Amianto/ Zaffra (Aler): "Non è escluso lo sgombero di alcuni edifici"
"Allo stato attuale non sussistono elementi di preoccupazione. In ogni caso nel nostro cda di giovedì all'ordine del giorno abbiamo inserito la valutazione della possibilità, se saranno verificate situazioni di pericolo, di sgomberare e trasferire gli inquilini di alcuni edifici per procedere agli interventi piu' urgenti". E' quanto ha spiegato il presidente di Aler, Loris Zaffra, in conferenza stampa riguardo all'allarme amianto negli edifici Aler. "Non bisogna creare inutili allarmismi - ha detto Zaffra - ma verificare scientificamente lo stato degli edifici e la possibilità di intervenire". Zaffra ha riferito degli interventi di bonifica e rimozione per 2 milioni di euro avviati negli edifici di sei vie cittadine (via dei Salici, via Ernesto Rossi, via Bolla, via Val di Bondo, via Oreste Salomone, via Costantino Baroni) e ha assicurato che in Aler "siamo ragionevolmente sicuri di aver fatto tutti i passi necessari per affrontare nei tempi dovuti questa questione. Continuiamo a monitorare la situazione, ma non contribuiremo a creare una situazione di allarme in citta'. Non e' accettabile - ha sottolineato Zaffra - che si faccia sulla pelle della gente.

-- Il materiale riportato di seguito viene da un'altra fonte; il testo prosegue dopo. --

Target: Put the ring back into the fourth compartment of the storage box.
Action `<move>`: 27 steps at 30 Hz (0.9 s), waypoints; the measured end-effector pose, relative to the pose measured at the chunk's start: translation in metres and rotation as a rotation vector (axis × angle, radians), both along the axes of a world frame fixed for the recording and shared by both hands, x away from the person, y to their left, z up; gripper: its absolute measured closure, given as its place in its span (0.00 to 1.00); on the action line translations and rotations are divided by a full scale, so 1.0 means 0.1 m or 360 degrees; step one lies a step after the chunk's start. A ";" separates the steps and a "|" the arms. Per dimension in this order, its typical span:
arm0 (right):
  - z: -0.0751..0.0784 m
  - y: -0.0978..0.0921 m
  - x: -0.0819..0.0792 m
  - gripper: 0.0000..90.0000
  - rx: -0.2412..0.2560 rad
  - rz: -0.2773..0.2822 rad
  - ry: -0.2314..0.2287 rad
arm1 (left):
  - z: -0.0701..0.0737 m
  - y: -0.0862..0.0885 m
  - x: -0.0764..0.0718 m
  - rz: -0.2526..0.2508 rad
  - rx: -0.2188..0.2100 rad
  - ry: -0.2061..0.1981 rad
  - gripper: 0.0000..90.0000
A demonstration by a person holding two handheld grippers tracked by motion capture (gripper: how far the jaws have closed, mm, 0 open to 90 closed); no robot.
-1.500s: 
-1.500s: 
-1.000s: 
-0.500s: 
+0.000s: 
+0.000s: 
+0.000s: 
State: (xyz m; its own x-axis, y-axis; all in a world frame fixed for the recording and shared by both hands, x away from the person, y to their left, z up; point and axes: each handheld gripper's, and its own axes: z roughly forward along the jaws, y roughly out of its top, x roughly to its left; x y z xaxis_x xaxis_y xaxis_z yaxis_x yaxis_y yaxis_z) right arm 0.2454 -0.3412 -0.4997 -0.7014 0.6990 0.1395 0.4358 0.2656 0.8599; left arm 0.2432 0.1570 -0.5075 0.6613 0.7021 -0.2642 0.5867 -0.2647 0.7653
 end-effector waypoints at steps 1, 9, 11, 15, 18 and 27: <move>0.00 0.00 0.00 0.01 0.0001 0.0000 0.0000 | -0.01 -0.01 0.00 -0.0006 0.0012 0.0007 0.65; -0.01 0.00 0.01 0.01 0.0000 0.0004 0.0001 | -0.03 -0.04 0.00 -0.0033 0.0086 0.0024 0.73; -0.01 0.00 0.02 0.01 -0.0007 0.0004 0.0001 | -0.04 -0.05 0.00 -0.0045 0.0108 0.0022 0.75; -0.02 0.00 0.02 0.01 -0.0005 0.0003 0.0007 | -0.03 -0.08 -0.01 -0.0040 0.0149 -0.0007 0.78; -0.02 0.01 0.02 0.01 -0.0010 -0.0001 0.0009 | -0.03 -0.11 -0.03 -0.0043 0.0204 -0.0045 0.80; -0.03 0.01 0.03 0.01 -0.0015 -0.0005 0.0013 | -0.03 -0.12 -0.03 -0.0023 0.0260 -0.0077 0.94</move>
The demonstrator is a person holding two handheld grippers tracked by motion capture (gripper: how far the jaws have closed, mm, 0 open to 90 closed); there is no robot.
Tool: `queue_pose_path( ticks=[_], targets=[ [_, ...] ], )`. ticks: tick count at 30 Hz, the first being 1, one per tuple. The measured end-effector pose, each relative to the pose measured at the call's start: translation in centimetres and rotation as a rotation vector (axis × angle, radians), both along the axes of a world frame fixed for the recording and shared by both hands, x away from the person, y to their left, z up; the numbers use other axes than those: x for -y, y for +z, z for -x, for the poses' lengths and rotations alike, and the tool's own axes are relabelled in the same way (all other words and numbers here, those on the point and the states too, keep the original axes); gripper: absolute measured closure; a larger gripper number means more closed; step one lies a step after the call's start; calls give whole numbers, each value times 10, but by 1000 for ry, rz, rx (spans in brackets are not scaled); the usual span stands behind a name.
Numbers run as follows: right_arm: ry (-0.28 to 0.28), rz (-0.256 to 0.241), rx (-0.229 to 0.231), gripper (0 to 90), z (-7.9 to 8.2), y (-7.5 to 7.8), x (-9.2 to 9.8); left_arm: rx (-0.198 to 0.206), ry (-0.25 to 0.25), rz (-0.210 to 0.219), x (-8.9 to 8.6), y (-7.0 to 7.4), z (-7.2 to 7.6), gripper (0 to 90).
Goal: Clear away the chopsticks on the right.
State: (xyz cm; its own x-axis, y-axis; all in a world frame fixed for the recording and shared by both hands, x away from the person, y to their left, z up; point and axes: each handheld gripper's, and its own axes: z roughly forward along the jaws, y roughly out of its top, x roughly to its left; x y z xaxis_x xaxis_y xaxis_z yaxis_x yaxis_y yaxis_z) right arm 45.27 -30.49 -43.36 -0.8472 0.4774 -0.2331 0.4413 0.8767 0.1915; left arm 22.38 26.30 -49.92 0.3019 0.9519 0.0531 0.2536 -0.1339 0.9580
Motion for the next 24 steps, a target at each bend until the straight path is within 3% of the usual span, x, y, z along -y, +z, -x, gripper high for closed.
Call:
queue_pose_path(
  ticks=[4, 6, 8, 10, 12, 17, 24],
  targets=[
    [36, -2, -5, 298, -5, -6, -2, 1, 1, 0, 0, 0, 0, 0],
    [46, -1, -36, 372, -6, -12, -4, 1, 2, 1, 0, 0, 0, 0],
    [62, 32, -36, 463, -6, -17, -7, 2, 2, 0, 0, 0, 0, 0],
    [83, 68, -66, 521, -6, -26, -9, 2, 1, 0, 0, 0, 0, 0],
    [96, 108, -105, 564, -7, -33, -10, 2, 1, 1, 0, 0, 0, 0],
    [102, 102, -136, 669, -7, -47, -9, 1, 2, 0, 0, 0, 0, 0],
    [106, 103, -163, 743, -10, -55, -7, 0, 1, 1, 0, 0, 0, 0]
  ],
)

Far quadrare i bilanci e' nostri compito, ma non e' avvenuto, non avviene e non avverra' a scapito della salute della gente". Rassicurazioni anche da Susanna Cantoni, responsabile del Servizio prevenzione salute e ambiente dell'Asl: "In via Russoli e' stato fatto un sopralluogo la scorsa settimana e ci attiveremo con Arpa per una campagna di misurazione che tranquillizzi gli inquilini.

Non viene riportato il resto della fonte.